··· INPUT FOR THIS TASK ···

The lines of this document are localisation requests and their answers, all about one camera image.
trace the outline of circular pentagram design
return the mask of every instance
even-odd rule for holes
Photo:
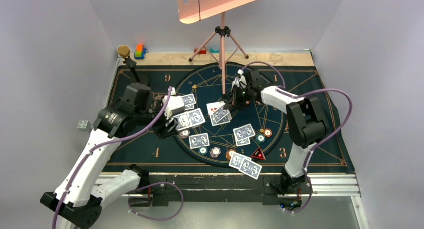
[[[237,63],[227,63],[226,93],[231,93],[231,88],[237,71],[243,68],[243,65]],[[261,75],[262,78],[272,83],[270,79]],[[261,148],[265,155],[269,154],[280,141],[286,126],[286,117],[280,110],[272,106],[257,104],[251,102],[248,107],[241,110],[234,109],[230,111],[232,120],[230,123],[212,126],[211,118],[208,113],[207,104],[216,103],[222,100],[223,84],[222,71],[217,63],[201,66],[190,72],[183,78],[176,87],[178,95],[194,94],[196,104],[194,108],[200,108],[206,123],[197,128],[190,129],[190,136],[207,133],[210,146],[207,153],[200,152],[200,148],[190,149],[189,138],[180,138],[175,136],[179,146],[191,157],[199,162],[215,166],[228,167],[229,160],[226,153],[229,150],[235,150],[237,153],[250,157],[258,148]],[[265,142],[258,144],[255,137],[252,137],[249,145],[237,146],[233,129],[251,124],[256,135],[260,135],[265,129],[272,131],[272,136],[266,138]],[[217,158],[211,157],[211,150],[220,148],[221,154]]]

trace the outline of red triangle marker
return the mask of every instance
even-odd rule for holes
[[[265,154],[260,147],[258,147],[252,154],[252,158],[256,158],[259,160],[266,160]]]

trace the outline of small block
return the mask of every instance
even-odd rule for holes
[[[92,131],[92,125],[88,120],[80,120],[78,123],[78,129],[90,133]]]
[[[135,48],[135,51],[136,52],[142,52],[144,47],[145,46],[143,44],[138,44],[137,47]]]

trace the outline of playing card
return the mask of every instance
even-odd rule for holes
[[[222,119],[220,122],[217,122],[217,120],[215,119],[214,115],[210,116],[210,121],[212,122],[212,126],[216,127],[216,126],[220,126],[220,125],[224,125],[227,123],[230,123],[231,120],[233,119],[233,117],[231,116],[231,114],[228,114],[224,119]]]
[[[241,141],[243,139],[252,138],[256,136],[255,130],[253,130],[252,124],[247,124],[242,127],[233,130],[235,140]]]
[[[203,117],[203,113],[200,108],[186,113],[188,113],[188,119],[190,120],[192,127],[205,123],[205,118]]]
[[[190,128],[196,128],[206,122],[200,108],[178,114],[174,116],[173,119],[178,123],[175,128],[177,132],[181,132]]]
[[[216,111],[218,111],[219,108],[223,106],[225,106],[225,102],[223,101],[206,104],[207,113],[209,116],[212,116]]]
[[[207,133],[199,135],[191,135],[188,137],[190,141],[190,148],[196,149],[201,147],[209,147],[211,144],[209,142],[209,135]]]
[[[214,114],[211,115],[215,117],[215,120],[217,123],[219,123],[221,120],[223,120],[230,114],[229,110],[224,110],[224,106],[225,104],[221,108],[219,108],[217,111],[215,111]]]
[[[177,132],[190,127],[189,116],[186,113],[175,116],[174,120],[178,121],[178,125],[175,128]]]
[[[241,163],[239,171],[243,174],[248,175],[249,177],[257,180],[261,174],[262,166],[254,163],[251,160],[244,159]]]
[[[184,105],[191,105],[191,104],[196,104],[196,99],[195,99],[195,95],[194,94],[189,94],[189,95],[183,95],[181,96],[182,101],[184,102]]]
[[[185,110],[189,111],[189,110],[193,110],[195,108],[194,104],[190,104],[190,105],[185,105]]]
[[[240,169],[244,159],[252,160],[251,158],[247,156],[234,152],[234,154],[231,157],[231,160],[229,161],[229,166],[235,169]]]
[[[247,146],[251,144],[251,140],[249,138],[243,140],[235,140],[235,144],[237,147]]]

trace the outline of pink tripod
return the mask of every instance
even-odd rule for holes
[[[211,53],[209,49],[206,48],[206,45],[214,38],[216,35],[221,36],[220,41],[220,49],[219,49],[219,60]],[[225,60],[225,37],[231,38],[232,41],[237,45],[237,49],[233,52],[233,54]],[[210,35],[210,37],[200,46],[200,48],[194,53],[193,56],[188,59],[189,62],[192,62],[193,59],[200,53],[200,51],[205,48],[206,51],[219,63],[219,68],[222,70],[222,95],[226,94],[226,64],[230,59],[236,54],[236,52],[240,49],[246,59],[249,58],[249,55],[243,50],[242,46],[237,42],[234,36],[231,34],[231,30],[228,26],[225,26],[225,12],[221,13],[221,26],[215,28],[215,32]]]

···

**WHAT YOU SHOULD DO**
Please retype all of the material exactly, skipping whatever images it holds.

**ANSWER TO THIS PROBLEM**
The lines of this document are localisation requests and their answers, all about one camera image.
trace the outline of circular pentagram design
return the mask of every instance
even-odd rule for holes
Photo:
[[[237,63],[227,63],[226,93],[231,93],[231,88],[237,71],[243,68],[243,65]],[[261,75],[262,78],[272,83],[270,79]],[[261,148],[265,155],[269,154],[280,141],[286,126],[286,117],[280,110],[272,106],[257,104],[251,102],[248,107],[241,110],[234,109],[230,111],[232,120],[230,123],[212,126],[211,118],[208,113],[207,104],[216,103],[222,100],[223,84],[222,71],[217,63],[201,66],[190,72],[183,78],[176,87],[178,95],[194,94],[196,104],[194,108],[200,108],[206,123],[197,128],[190,129],[190,136],[207,133],[210,146],[207,153],[200,152],[200,148],[190,149],[189,138],[180,138],[175,136],[179,146],[191,157],[199,162],[215,166],[228,167],[229,160],[226,153],[229,150],[235,150],[237,153],[250,157],[258,148]],[[265,142],[258,144],[255,137],[252,137],[249,145],[237,146],[233,129],[251,124],[256,135],[260,135],[265,129],[272,131],[272,136],[266,138]],[[217,158],[211,157],[211,150],[220,148],[221,154]]]

trace the outline of red triangle marker
return the mask of every instance
even-odd rule for holes
[[[265,154],[260,147],[258,147],[252,154],[252,158],[256,158],[259,160],[266,160]]]

trace the outline of small block
return the mask of every instance
even-odd rule for holes
[[[92,131],[92,125],[88,120],[80,120],[78,123],[78,129],[90,133]]]
[[[135,48],[135,51],[136,52],[142,52],[144,47],[145,46],[143,44],[138,44],[137,47]]]

trace the outline of playing card
return the mask of every instance
even-odd rule for holes
[[[222,119],[220,122],[217,122],[217,120],[215,119],[214,115],[210,116],[210,121],[212,122],[212,126],[216,127],[216,126],[220,126],[220,125],[224,125],[227,123],[230,123],[231,120],[233,119],[233,117],[231,116],[231,114],[228,114],[224,119]]]
[[[241,141],[243,139],[252,138],[256,136],[255,130],[253,130],[252,124],[247,124],[242,127],[233,130],[235,140]]]
[[[203,117],[203,113],[200,108],[186,113],[188,113],[188,119],[190,120],[192,127],[205,123],[205,118]]]
[[[190,128],[196,128],[206,122],[200,108],[178,114],[174,116],[173,119],[178,123],[175,128],[177,132],[181,132]]]
[[[216,111],[218,111],[219,108],[223,106],[225,106],[225,102],[223,101],[206,104],[207,113],[209,116],[212,116]]]
[[[207,133],[199,135],[191,135],[188,137],[190,141],[190,148],[196,149],[201,147],[209,147],[211,144],[209,142],[209,135]]]
[[[214,114],[211,115],[215,117],[215,120],[217,123],[219,123],[221,120],[223,120],[230,114],[229,110],[224,110],[224,106],[225,104],[221,108],[219,108],[217,111],[215,111]]]
[[[177,132],[190,127],[189,116],[186,113],[175,116],[174,120],[178,121],[178,125],[175,128]]]
[[[241,163],[239,171],[243,174],[248,175],[249,177],[257,180],[261,174],[262,166],[254,163],[251,160],[244,159]]]
[[[184,105],[191,105],[191,104],[196,104],[196,99],[195,99],[195,95],[194,94],[189,94],[189,95],[183,95],[181,96],[182,101],[184,102]]]
[[[185,110],[189,111],[189,110],[193,110],[195,108],[194,104],[190,104],[190,105],[185,105]]]
[[[240,169],[244,159],[252,160],[251,158],[247,156],[234,152],[234,154],[231,157],[231,160],[229,161],[229,166],[235,169]]]
[[[247,146],[251,144],[251,140],[249,138],[243,140],[235,140],[235,144],[237,147]]]

trace the outline of pink tripod
return the mask of every instance
even-odd rule for holes
[[[211,53],[209,49],[206,48],[206,45],[214,38],[216,35],[221,36],[220,41],[220,49],[219,49],[219,60]],[[225,60],[225,37],[231,38],[232,41],[237,45],[237,49],[233,52],[233,54]],[[210,35],[210,37],[200,46],[200,48],[194,53],[193,56],[188,59],[189,62],[192,62],[193,59],[200,53],[200,51],[205,48],[206,51],[219,63],[219,68],[222,70],[222,95],[226,94],[226,64],[230,59],[236,54],[236,52],[240,49],[246,59],[249,58],[249,55],[243,50],[242,46],[237,42],[234,36],[231,34],[231,30],[228,26],[225,26],[225,12],[221,13],[221,26],[215,28],[215,32]]]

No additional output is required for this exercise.